Années 1960 à San Remo, Italie, lors d’une régate un prototype « le petit baigneur » l’emporte. C’est un concepteur français André Castagnier qui l’a imaginé et construit. Il est aussitôt assailli par les journalistes et par un industriel italien Cacciaperotti qui aimerait développer le bateau. Mais André Castagnier, n’a guère le temps de se préoccuper de cela. Il lui faut rentrer car un autre de ses bateaux « L’increvable » va être lancé à l’eau.  Il rentre en Bretagne où son patron Louis-Philippe Fourchaume qui l’emploie en tant qu’ingénieur-architecte a fait venir un ministre pour le baptême du bateau. Après le discours du ministre la femme de ce dernier lance la bouteille de champagne contre la coque du navire qui cède, faisant un trou énorme…

CRITIQUE

Infâme nanar où tout le monde surjoue d’une façon grossière et empesée.

Ce film est d’une lourdeur pachydermique, quasi aucun gag ne décolle vraiment. Et celui qui fonctionne vraiment est étiré, étiré, étiré à satiété pour finir sur une chute bâclée.
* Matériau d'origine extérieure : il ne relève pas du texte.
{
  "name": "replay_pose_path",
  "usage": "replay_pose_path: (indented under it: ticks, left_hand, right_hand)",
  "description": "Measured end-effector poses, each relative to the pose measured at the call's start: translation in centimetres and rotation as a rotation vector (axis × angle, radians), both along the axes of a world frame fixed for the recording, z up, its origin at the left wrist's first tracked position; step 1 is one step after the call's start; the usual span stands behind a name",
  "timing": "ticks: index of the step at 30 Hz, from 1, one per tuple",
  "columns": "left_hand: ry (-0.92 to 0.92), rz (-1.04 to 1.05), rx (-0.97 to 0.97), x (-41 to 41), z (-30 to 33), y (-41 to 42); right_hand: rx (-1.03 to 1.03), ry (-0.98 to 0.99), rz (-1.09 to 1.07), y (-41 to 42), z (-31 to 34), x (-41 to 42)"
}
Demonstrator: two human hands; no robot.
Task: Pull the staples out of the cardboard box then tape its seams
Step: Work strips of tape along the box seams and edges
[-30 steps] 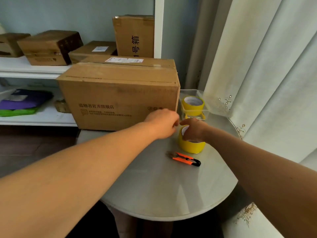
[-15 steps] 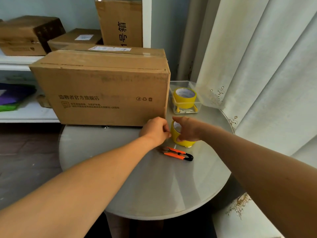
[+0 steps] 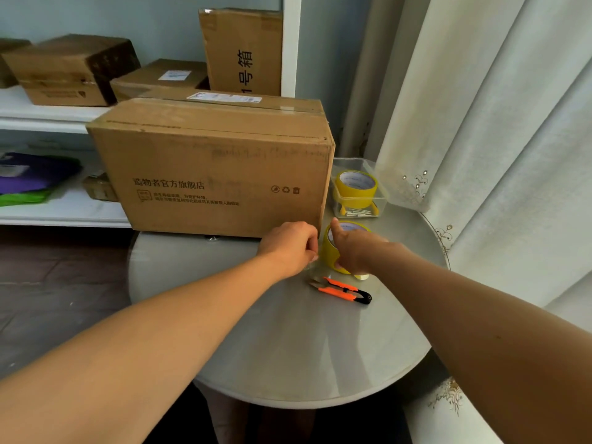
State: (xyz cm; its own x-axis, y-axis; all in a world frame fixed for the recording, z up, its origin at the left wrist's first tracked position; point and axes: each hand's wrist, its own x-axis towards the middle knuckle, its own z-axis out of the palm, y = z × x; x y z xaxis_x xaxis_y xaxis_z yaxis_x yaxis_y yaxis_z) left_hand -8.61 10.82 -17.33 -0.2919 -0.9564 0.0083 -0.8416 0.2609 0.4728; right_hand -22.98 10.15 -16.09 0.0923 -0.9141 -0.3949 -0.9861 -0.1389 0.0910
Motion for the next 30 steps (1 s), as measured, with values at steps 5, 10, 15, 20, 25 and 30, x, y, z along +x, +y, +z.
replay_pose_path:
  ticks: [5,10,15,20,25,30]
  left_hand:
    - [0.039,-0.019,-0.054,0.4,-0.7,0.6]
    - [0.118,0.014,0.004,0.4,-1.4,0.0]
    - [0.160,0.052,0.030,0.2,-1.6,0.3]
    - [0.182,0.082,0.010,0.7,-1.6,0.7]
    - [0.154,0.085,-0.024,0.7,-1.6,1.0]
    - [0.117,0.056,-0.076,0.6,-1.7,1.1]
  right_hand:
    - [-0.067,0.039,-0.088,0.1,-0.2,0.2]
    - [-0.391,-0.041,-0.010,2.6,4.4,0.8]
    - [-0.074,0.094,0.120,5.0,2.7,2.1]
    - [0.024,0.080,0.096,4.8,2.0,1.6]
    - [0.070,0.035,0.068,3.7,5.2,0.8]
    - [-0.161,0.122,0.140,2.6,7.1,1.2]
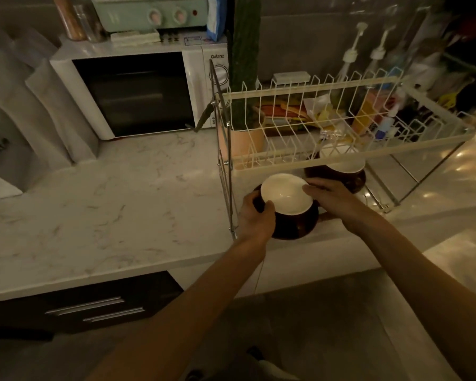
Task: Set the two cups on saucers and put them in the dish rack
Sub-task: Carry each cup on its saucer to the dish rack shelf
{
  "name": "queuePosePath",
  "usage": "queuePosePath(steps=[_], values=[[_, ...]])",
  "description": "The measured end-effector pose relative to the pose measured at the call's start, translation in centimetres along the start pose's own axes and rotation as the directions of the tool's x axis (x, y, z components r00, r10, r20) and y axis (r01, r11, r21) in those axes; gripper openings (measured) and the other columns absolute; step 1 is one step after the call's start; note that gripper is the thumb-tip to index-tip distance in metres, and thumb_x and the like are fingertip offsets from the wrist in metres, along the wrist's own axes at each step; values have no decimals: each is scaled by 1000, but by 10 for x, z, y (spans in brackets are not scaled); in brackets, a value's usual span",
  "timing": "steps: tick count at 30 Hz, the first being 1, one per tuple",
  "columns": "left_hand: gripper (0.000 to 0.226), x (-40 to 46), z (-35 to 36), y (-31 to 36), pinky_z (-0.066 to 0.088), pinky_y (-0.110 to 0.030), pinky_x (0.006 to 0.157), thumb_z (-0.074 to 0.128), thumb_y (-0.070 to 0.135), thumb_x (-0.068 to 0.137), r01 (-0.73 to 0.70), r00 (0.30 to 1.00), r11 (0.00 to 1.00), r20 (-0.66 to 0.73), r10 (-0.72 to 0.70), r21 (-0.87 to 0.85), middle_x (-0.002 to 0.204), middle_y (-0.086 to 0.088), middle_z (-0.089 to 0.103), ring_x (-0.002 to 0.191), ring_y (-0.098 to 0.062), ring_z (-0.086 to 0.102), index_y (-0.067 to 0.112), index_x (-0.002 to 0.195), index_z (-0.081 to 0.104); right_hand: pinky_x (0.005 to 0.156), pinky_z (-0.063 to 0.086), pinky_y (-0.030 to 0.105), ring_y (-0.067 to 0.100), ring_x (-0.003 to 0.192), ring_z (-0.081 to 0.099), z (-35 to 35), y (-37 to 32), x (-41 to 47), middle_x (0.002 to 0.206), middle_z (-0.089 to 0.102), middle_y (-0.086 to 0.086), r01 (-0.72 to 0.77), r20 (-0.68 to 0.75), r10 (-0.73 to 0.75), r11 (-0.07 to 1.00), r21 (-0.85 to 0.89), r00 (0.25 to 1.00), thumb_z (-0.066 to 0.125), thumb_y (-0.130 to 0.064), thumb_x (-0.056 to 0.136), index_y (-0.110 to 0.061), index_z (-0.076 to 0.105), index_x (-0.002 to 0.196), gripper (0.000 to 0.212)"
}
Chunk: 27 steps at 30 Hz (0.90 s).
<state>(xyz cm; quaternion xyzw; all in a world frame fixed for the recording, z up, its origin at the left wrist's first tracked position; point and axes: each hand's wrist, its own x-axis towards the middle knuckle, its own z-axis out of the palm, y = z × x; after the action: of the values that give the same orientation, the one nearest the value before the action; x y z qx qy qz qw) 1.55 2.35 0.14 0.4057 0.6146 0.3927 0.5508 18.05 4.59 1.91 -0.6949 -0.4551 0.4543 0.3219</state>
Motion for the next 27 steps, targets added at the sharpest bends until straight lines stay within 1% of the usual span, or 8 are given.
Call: queuePosePath(steps=[3, 6, 9, 11, 15, 20, 24, 27], values=[[42, 16, 2, 6, 42, -25, 87, 51, 20, 96, -10, 997, 1000, -72, 9, -10, 133, -1, 55, 116, -16, 51, 23, 137, 46, 88, 53, 42, 18, 108, 54, 6, -5, 18, 111, 60, -6, 11, -1, -11, 1000, 17, 1000, 54, -26, 97, -23, 61, 128, 32], [40, 33, 3, 11, 41, -22, 89, 48, 19, 97, -11, 996, 1000, -93, 10, -16, 134, -2, 55, 120, -19, 52, 20, 137, 48, 92, 47, 34, 18, 115, 56, 12, -8, 33, 114, 62, -4, 50, 7, -51, 998, 31, 999, 53, -24, 97, -14, 62, 127, 32], [42, 49, 4, 13, 40, -23, 90, 49, 20, 97, -13, 991, 999, -133, 9, -32, 135, -3, 56, 124, -22, 52, 19, 139, 47, 106, 44, 42, 17, 119, 53, 18, -12, 42, 119, 62, -5, 39, 27, -41, 997, 61, 999, 54, -27, 97, -13, 58, 128, 35], [42, 56, 5, 14, 40, -24, 89, 50, 24, 96, -15, 988, 999, -152, 9, -40, 134, -4, 57, 124, -23, 53, 20, 138, 49, 105, 44, 42, 20, 123, 53, 21, -15, 49, 125, 60, 1, 43, 33, -44, 998, 37, 998, 53, -29, 97, -15, 60, 125, 32], [33, 67, 9, 15, 45, -27, 85, 51, 26, 95, -18, 985, 998, -170, 7, -62, 125, 0, 64, 113, -19, 58, 22, 125, 61, 103, 42, 38, 23, 123, 53, 26, -21, 58, 120, 61, 2, 53, 26, -54, 998, 26, 998, 49, -19, 99, -14, 62, 119, 25], [32, 80, 9, 18, 40, -14, 60, 44, 22, 98, -33, 985, 999, -169, 26, -40, 118, -1, 65, 103, -17, 58, 17, 123, 62, 104, 41, 39, 23, 116, 52, 27, -25, 60, 117, 58, 9, 52, 42, -52, 999, 4, 998, 47, -13, 100, -5, 58, 123, 27], [31, 80, 10, 14, 42, -15, 62, 46, 22, 97, -37, 983, 996, -184, 22, -78, 121, -4, 66, 107, -18, 60, 17, 123, 63, 103, 41, 41, 29, 122, 52, 27, -25, 56, 130, 59, 18, 73, 45, -75, 997, 24, 996, 46, -13, 101, -7, 59, 120, 24], [31, 79, 10, 16, 43, -18, 65, 45, 23, 97, -31, 984, 996, -180, 14, -89, 119, -4, 67, 107, -19, 60, 17, 121, 64, 103, 42, 44, 29, 118, 53, 26, -27, 57, 121, 59, 14, 64, 55, -65, 998, 27, 996, 46, -16, 101, -7, 59, 122, 26]])
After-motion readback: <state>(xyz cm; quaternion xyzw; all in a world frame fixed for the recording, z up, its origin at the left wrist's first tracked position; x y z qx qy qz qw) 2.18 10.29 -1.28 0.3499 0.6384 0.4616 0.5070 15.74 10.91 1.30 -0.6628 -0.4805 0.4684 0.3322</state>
Si Robert Dhéry (1921-2004) exultait à la radio et au théâtre avec sa troupe des « branquignols » son passage au cinéma est des moins heureux. Mais en ces temps, tout comme de nos jours, il suffit de faire un succès dans des shows ou à la télé (voir Eric & Ramzy, Michael Youn et autres), pour qu’aussitôt les étoiles du cinéma leur piquent les yeux.
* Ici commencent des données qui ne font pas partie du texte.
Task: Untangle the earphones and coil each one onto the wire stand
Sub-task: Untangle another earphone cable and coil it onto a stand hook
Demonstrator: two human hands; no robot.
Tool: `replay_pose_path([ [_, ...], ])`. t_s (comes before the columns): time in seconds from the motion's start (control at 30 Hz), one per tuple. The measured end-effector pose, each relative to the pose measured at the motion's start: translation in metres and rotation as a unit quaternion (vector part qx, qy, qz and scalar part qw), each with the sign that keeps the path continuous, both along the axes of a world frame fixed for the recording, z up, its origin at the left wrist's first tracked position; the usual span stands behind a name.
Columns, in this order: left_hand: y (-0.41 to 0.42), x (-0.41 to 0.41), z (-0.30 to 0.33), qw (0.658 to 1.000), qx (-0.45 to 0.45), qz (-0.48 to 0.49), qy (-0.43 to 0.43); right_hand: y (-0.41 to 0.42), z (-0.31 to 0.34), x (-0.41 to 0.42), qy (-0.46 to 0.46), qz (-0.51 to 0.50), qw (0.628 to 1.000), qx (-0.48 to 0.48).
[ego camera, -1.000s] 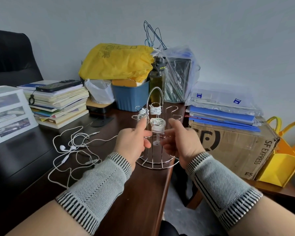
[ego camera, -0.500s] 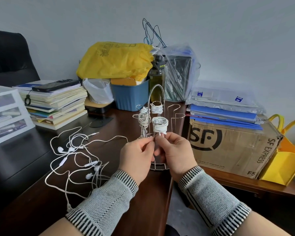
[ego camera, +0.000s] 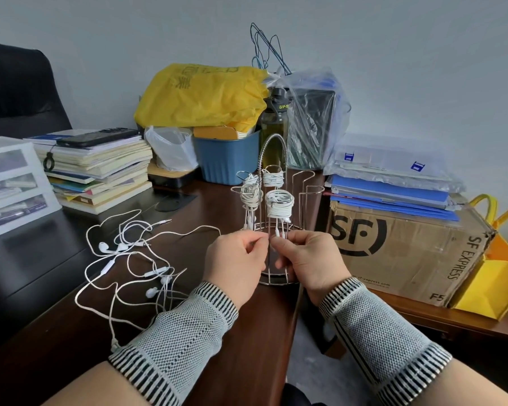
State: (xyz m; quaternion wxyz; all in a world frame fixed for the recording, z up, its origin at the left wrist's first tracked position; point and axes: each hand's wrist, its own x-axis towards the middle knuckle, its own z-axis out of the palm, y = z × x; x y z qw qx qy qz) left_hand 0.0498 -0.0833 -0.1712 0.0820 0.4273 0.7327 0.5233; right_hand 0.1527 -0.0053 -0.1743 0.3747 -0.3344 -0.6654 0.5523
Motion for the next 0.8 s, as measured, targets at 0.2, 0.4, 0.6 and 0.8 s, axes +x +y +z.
replay_pose_path([
  [0.2,0.000,0.001,0.000,1.000,-0.010,0.002,-0.003,0.002,0.004,-0.001,-0.046,0.001,0.999,0.007],
  [0.4,0.000,0.000,0.001,1.000,-0.018,0.009,0.004,-0.004,0.007,0.005,0.001,-0.015,0.999,-0.039],
  [0.6,0.001,-0.001,-0.001,1.000,-0.005,0.023,0.000,-0.004,0.011,0.025,0.019,-0.105,0.994,0.016],
  [0.8,0.003,-0.003,0.001,0.999,-0.009,0.041,0.001,0.006,0.013,0.038,-0.215,-0.080,0.947,0.224],
])
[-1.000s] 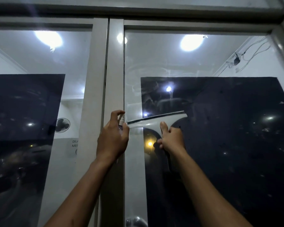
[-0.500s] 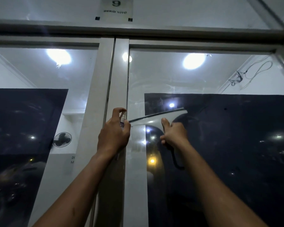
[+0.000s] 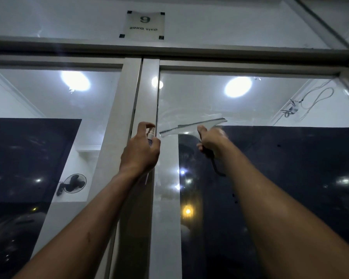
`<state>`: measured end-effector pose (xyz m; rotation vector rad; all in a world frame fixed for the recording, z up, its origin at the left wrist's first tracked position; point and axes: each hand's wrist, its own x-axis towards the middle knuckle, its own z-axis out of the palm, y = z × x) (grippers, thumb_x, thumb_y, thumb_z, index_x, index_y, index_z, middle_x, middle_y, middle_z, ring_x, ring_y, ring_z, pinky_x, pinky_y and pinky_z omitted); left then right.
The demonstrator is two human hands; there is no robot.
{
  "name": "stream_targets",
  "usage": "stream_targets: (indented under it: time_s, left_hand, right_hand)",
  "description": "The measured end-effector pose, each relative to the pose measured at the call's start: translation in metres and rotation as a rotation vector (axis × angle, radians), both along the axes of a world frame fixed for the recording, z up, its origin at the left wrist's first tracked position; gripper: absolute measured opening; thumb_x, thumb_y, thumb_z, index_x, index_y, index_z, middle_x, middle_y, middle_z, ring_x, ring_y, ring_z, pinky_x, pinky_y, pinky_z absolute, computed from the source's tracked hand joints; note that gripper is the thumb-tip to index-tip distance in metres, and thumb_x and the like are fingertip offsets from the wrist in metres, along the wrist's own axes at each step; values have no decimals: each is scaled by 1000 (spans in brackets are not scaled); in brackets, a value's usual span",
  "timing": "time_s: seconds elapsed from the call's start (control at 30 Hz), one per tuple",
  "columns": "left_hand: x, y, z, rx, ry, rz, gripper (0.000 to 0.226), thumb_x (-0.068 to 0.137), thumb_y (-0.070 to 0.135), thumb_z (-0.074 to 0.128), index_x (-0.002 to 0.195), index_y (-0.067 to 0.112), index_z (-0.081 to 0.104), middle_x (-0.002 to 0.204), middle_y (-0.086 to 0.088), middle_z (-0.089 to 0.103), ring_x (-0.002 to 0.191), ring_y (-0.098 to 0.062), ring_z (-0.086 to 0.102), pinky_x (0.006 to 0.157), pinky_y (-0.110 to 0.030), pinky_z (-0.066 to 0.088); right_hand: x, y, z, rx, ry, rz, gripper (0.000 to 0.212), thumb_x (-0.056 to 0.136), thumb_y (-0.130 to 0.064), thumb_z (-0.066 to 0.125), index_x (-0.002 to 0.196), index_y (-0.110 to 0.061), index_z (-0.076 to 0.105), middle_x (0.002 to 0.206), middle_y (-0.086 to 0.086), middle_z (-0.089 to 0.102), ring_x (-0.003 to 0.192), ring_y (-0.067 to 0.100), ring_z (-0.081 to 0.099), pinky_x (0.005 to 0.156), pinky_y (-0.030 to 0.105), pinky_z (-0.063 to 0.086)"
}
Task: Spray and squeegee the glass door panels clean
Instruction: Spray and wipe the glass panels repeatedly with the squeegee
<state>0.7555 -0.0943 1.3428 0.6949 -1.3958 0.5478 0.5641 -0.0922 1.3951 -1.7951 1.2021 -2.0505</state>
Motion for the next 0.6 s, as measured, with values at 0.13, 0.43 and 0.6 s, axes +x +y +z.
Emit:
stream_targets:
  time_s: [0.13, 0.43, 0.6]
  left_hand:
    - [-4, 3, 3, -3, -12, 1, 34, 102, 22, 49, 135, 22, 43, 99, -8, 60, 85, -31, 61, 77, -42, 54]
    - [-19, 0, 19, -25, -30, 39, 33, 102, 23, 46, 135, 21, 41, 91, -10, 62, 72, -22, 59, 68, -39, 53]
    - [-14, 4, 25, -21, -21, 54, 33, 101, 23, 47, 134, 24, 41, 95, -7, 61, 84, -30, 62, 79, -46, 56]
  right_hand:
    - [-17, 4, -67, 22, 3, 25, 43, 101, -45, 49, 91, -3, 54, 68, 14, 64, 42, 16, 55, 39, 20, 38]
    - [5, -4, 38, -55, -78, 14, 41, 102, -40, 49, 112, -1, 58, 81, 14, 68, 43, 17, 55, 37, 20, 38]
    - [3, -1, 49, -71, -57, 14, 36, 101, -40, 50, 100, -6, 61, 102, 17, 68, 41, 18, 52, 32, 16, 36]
Seulement c’est le spectateur qui en prend pour son  grade. Et dans ce cas-ci c’est gratiné!

Certes Robert Dhéry avec son armée mexicaine de scénaristes, a imaginé des loufoqueries marines dignes de celles de films comme « Ces merveilleux fous volants dans leur drôles de machines » « Those magnificent men in their flying machines, or how i flew from London to Paris in 25 hours and 11 minutes » (1965) de Ken Annakin, ou de « La grande course autour du monde » (‘The great race« ) (1965) de Blake Edwards, mais là s’arrête la comparaison. La mise en image de ses folies sont un ratage. Pas un gag ne fonctionne.
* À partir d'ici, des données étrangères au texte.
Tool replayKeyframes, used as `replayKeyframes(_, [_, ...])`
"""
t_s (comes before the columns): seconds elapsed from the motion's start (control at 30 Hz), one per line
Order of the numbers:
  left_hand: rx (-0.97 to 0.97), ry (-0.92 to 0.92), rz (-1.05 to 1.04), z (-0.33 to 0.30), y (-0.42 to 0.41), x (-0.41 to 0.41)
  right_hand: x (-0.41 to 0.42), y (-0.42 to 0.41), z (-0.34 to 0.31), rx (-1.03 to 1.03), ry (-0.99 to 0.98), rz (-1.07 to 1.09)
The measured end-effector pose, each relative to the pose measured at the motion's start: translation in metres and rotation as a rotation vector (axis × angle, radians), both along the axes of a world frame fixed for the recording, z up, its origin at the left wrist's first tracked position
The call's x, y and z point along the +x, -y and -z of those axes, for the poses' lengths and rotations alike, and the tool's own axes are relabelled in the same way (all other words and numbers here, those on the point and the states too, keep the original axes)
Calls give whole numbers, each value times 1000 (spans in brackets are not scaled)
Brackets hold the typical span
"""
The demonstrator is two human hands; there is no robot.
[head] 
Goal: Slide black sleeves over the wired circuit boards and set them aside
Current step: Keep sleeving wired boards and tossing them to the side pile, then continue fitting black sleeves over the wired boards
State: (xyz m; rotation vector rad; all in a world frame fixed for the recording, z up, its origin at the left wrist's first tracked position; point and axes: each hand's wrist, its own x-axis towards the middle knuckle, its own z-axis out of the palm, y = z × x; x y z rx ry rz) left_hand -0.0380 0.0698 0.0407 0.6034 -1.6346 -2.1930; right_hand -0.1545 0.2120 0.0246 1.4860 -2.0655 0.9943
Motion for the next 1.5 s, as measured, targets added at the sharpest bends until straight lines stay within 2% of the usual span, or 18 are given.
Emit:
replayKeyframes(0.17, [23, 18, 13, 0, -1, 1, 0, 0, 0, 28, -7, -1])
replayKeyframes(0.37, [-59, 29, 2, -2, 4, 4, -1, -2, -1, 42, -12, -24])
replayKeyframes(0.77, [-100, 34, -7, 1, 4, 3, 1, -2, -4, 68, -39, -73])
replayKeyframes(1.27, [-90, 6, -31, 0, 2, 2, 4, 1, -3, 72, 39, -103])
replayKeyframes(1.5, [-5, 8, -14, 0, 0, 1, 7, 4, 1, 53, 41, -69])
Les prototypes ne servent à rien dans le film si ce n’est à rattraper (laborieusement et cela devient presque l’intrigue du film) un chiotte flottant!

Le film à peine commencé tourne déjà en rond et les grimaces maintes fois vues par ailleurs de Louis de Funès (1914-1983) ainsi que les « aaah » et les « oooh » de Michel Galabru n’arrangent pas les choses.

J’ai eu quand même beaucoup de peine à voir Franco Fabrizi (1916-1995) grandissime acteur italien qui a donné ses lettres de noblesse à la comédie italienne et qui vient se perdre dans ce film pour les nécessités de la coproduction franco italienne et du portefeuille réunis.

La musique de Gérard Calvi (1922-2015) est comme l’ensemble du film les effets sonores y sont laborieux si ce n’est téléphonés.

Ce « petit baigneur » est un naufrage complet.

LA SCÈNE D’ANTHOLOGIE

Le prêtre monte en chaire et commence un prêche mais son église est dans un état de décomposition avancée et sa chaire suit le même destin. Porte, coffrage et micro s’animent. Jacques Legras (1924-2006) impeccable. Seule situation comique hélas bien trop longue et qui finit par une chute inutile et idiote de l’organiste.

L’ANECDOTE

Robert Dhéry a tourné 7 films pour le cinéma. Celui-ci est son avant dernier le précédent étant « Allez France! » (1964) et le suivant  » et dernier donc « Vos gueules les mouettes » (1974).